Posted by Shar on September 5, 2004, at 1:39:58

In reply to A letter to my cousin, posted by fallsfall on September 4, 2004, at 21:35:06

I think saying what is in your heart is the most important thing. What you wrote says that you have affection, fondness, a mutual understanding, and appreciation of your favorite cousin. Obviously you know what to say because you just said it:

> this particular cousin is my favorite, the one who I feel closest to. I usually see her every 3 years, when our family had their big reunion. So it isn't like I talk to her all the time. She is a little older than I am, but she had a son who was the same age as my stepson, and they were both "difficult". There was one reunion when her son and my stepson got together - boy, was that trouble!

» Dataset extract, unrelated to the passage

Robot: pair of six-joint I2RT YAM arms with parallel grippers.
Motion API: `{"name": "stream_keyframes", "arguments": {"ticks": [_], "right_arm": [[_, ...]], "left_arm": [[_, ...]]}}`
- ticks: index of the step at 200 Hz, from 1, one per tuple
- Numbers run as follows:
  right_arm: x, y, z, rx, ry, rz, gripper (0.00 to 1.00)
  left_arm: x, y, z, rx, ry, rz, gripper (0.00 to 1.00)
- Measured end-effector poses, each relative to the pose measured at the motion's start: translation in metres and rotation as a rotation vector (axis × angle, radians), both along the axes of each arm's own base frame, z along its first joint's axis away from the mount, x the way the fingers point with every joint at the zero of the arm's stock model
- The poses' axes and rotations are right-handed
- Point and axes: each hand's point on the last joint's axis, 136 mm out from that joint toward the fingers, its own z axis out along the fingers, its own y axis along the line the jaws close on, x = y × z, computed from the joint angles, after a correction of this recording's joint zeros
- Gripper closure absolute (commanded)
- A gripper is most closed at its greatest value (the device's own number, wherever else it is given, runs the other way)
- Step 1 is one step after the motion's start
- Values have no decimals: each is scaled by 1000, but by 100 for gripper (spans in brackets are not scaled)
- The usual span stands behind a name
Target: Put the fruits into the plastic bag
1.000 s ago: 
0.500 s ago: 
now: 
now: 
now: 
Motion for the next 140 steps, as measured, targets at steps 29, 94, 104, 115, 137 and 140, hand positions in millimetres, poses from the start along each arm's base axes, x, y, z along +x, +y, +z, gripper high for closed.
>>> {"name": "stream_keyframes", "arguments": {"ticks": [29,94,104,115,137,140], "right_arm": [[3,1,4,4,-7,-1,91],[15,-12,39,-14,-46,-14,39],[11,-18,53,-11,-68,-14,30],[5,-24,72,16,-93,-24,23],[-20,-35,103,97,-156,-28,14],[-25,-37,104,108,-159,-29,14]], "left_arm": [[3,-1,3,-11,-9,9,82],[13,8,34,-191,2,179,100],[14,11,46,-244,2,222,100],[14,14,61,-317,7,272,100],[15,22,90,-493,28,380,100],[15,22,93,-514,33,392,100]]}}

There weren't many in my family who could understand what it was like to be raising a child like that - but we both understood. Then, when the boys were around 12, she and I both had daughters.
>
> I haven't been able to go to the reunions regularly in the last 10 years, due to my depression. I went 6 (?) years ago, but only for a day and a half (that was as long as I could handle staying). I was so glad to see her there.
>
> She had surgery for her cancer 1 1/2 hours away from me 6 months ago. I wanted to go to see her in the hospital, but I couldn't drive that far. I didn't make it to the reunion this year (but she did!), so I didn't see her then either.
>
> I haven't talked to her or sent her email in a long time (mostly because I haven't been feeling very sociable). But I want to send her an email. I'm not sure what to say. I want her to know that I love her.
>

I've found, that you don't have to do anything spectacular or incredibly eloquent to say a "good" goodbye to someone who you will obviously miss (and I work with dying people). It's more a matter of letting them know what they meant to you.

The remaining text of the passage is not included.